Francisco deu um belo exemplo de uma Igreja dialogante e em saída, como ele mesmo promove. No documentário “Amém. Francisco responde”, da Disney+, ele dialoga com 10 jovens, quase todos afastados da Igreja Católica, sobre questões relevantes para sua geração em relação aos ensinamentos da Igreja. Temas como identidade de gênero, feminismo, aborto, migração, abusos, perda da fé e o papel da mulher são tratados em diálogo aberto e sincero. A tudo o papa acolhe e responde (aqui).

Um momento muito impressionante do documentário é quando ele dialoga com uma jovem espanhola, Célia, que se apresenta como não-binária e cristã. “Você sabe o que é uma pessoa não-binária?”, pergunta ela a Francisco. Ele responde que sim, mas ela lhe explica assim mesmo, caso alguém não saiba: “uma pessoa não-binária é alguém que não é homem nem mulher, ou pelo menos, não totalmente e o tempo todo”. Célia diz que não é fácil ser não-binária e cristã, e pergunta se há espaço na Igreja para pessoas como ela e para a população LGBT. O papa responde ampliando a inclusão: “cada pessoa é filha de Deus, cada pessoa. Deus não rejeita ninguém, Deus é Pai. E eu não tenho o direito de expulsar ninguém da Igreja”.

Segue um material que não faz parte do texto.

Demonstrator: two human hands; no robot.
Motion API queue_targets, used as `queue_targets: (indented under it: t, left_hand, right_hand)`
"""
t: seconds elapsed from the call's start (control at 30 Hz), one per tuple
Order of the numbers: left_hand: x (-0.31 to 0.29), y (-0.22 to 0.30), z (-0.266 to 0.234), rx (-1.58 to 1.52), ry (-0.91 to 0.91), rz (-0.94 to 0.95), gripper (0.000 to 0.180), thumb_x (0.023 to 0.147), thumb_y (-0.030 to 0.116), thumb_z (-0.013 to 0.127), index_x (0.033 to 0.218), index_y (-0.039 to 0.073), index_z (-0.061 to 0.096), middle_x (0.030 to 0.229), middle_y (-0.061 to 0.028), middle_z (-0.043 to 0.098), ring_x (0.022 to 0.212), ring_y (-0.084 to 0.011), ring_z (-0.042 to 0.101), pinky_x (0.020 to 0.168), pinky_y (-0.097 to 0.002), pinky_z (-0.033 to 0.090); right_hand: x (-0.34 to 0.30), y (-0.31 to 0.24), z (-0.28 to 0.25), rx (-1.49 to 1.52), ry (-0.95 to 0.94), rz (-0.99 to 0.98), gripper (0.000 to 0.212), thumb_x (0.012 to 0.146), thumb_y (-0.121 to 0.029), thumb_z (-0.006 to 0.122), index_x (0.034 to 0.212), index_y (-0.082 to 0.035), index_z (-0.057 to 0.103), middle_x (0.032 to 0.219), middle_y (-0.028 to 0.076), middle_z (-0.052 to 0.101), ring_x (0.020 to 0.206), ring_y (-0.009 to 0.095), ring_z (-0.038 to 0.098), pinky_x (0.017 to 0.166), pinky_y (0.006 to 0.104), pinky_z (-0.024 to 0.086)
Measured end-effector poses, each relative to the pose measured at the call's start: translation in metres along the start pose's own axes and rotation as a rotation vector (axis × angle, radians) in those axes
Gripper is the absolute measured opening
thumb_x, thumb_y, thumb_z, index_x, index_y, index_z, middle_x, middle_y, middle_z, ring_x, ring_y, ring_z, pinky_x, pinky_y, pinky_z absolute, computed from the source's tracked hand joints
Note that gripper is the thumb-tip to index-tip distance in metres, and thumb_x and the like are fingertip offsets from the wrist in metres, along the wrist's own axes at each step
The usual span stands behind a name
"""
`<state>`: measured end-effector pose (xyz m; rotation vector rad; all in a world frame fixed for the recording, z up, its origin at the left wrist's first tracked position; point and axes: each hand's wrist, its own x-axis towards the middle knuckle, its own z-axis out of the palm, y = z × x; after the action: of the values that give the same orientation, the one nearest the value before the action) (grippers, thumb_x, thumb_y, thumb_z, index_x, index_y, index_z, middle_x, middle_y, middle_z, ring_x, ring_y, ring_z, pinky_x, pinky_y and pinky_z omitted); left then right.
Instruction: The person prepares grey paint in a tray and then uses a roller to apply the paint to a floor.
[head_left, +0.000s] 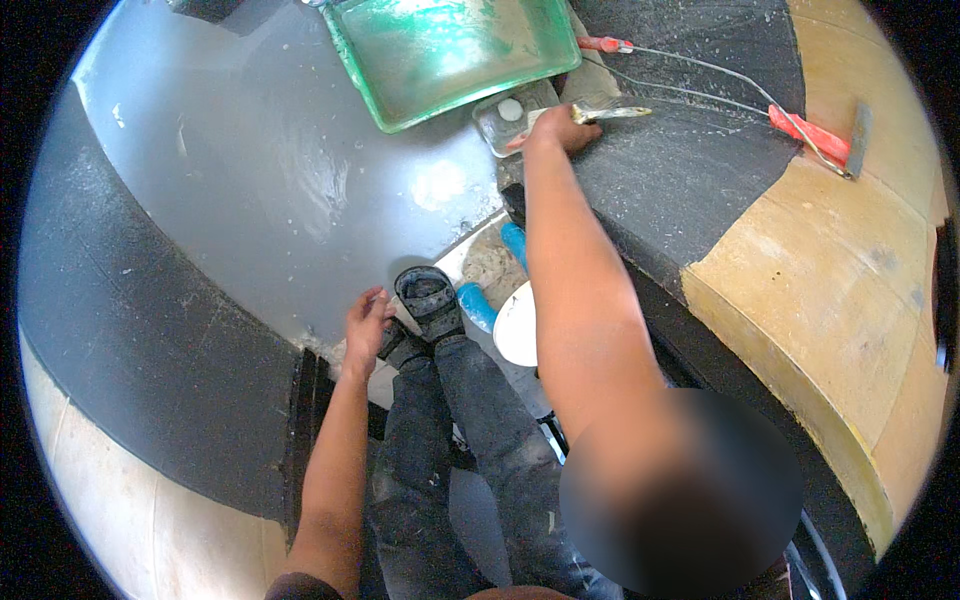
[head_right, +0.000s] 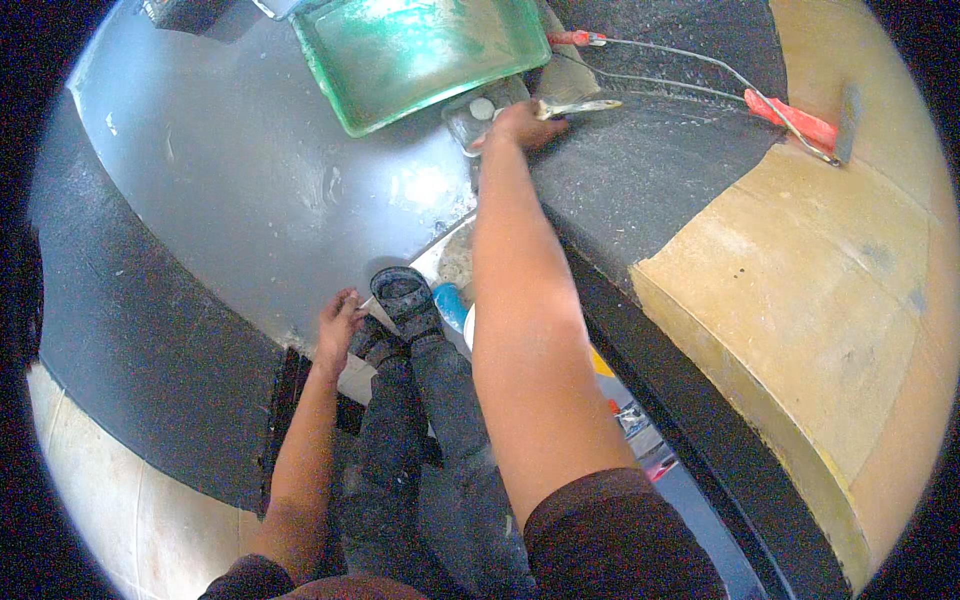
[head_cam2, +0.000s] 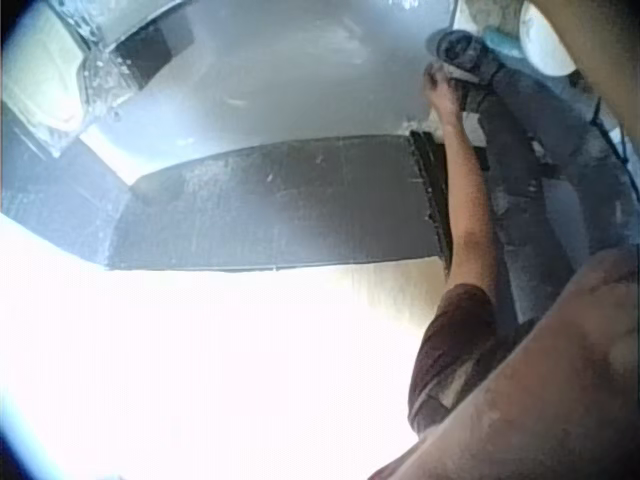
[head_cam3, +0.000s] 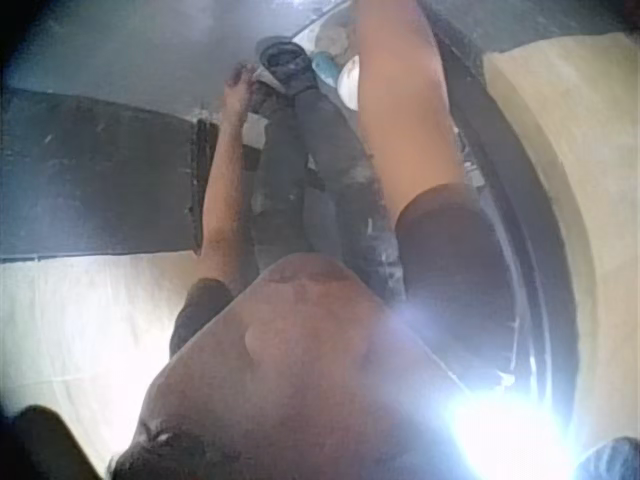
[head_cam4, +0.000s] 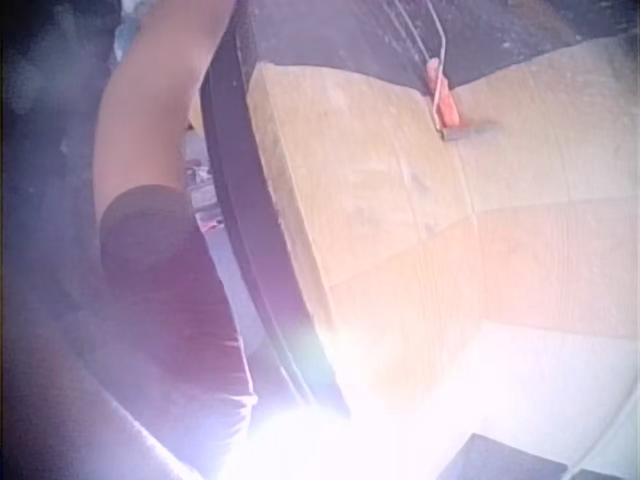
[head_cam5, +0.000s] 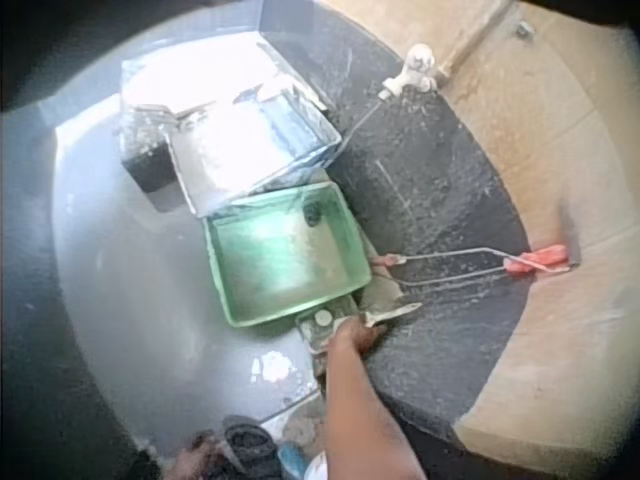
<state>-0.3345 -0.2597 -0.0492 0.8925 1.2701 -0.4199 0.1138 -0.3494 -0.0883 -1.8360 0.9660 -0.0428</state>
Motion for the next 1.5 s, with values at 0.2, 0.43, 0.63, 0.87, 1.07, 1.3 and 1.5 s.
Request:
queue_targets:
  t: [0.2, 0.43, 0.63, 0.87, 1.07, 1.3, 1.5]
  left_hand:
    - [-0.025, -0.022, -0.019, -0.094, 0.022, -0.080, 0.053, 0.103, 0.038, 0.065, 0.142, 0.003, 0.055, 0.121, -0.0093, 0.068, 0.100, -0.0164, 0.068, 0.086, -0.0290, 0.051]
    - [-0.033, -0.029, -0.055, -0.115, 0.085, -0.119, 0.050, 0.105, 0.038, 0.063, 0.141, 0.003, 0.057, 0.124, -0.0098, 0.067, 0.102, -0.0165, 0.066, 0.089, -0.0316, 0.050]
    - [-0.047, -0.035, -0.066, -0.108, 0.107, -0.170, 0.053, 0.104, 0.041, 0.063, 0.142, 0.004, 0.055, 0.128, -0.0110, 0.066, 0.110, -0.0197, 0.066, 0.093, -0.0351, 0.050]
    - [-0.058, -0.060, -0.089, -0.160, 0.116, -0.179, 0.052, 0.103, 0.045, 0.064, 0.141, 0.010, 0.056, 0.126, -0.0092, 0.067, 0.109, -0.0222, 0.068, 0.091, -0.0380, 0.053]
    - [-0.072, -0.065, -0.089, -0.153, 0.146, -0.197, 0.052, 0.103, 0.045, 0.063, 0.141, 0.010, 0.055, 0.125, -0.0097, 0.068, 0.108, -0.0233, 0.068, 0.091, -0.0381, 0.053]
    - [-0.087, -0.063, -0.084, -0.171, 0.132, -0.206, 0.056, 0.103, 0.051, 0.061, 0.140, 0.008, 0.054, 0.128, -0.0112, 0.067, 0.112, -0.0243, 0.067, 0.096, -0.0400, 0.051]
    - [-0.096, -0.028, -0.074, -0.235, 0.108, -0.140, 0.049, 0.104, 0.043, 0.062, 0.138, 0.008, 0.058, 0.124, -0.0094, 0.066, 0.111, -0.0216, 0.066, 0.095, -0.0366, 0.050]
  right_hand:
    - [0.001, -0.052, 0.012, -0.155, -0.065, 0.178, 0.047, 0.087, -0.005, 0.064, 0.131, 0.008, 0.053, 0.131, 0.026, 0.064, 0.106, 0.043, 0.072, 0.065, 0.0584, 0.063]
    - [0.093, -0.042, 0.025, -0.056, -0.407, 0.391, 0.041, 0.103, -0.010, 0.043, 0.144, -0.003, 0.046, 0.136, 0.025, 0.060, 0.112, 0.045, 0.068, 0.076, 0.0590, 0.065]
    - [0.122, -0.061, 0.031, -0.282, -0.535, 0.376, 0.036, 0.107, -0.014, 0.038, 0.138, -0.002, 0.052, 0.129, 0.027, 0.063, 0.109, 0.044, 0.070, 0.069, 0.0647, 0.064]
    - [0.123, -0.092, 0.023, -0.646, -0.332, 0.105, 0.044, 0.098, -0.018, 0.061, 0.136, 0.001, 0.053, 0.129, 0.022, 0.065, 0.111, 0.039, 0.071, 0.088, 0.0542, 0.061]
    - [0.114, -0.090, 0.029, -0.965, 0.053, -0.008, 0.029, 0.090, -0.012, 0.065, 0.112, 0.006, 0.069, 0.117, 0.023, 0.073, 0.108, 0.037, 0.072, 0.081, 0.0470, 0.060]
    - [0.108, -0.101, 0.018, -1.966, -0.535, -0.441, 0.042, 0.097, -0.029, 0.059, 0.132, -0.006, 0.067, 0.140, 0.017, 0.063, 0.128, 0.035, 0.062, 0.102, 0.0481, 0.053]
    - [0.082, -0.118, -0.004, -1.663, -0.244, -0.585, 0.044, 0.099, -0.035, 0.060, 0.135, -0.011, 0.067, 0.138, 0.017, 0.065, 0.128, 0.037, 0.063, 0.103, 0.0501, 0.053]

Célia então pergunta sobre membros da Igreja, incluindo sacerdotes, que promovem o discurso de ódio e utilizam a Sagrada Escritura, justificando: “não estou lhe excluindo. É o que diz a Bíblia”. Francisco responde: “estas pessoas são infiltradas que se aproveitam da Igreja para suas paixões pessoais, para a sua estreiteza pessoal. É uma das corrupções da Igreja”, assevera. Explica que no fundo todas estas pessoas com ideologia rígida têm um drama interno, uma incoerência interior muito grande. Vivem para condenar os outros porque lidam mal com seus próprios problemas. E o papa conclui que se a Igreja perde sua universalidade, sua capacidade de acolher a todos, deixa de ser Igreja.

Neste breve e extraordinário diálogo, temos uma pessoa trans não-binária que assim se apresenta, com transparência e sem medo, e um papa que afirma a sua filiação divina e seu lugar na Igreja. E ainda a defende dos sacerdotes rígidos que querem usar a Sagrada Escritura para justificar o ódio e a exclusão. A universalidade da Igreja passa pela inclusão das pessoas LGBT.

Francisco já havia alertado com lucidez sobre o problema da rigidez. Esta não é um dom de Deus; mas a mansidão, a bondade e a benevolência é que sim. Para ele, rigidez tem algo de doentio, e como sofrem os rígidos. Mesmo quando são sinceros, não são bem-aventurados. E quando têm vida dupla, usam a rigidez para encobrir debilidades, pecados, doenças de personalidade e prevalecer sobre os outros. Em 2015, o papa exortou: “fujam dos padres rígidos! Eles mordem”! E convém acrescentar que não são só os padres rígidos que mordem, mas também os movimentos religiosos e os leigos que seguem a mesma linha.

Há um caminho longo a se percorrer para que a pregação inclusiva do papa chegue às bases da Igreja. Poucas semanas depois da divulgação do vídeo da Disney+, um padre no Estado do Rio de Janeiro, em uma missa de sétimo dia, afirmou que o demônio entra nos lares para destruir as famílias, na figura da união de pessoas do mesmo sexo. O ator Bernardo Dugin, que estava presente na missa com seu namorado, retirou-se. No dia seguinte, fez um vídeo em protesto alertando para o mal que este discurso provoca, como auto-rejeição, depressão e suicídio. Felizmente, a direção do colégio religioso, onde se realizou a missa, manifestou-se em solidariedade a Dugin, bem como o bispo diocesano.

O caminho da mudança é este: atenção à mensagem evangélica inclusiva do papa Francisco, aliada à coragem de enfrentar o discurso de ódio e exclusão, seja onde for. A Igreja e a sociedade têm muito a ganhar.

Luís Corrêa Lima é padre jesuíta, professor da PUC-Rio e autor do livro “Teologia e os LGBT+: perspectiva histórica e desafios contemporâneos” (Ed. Vozes).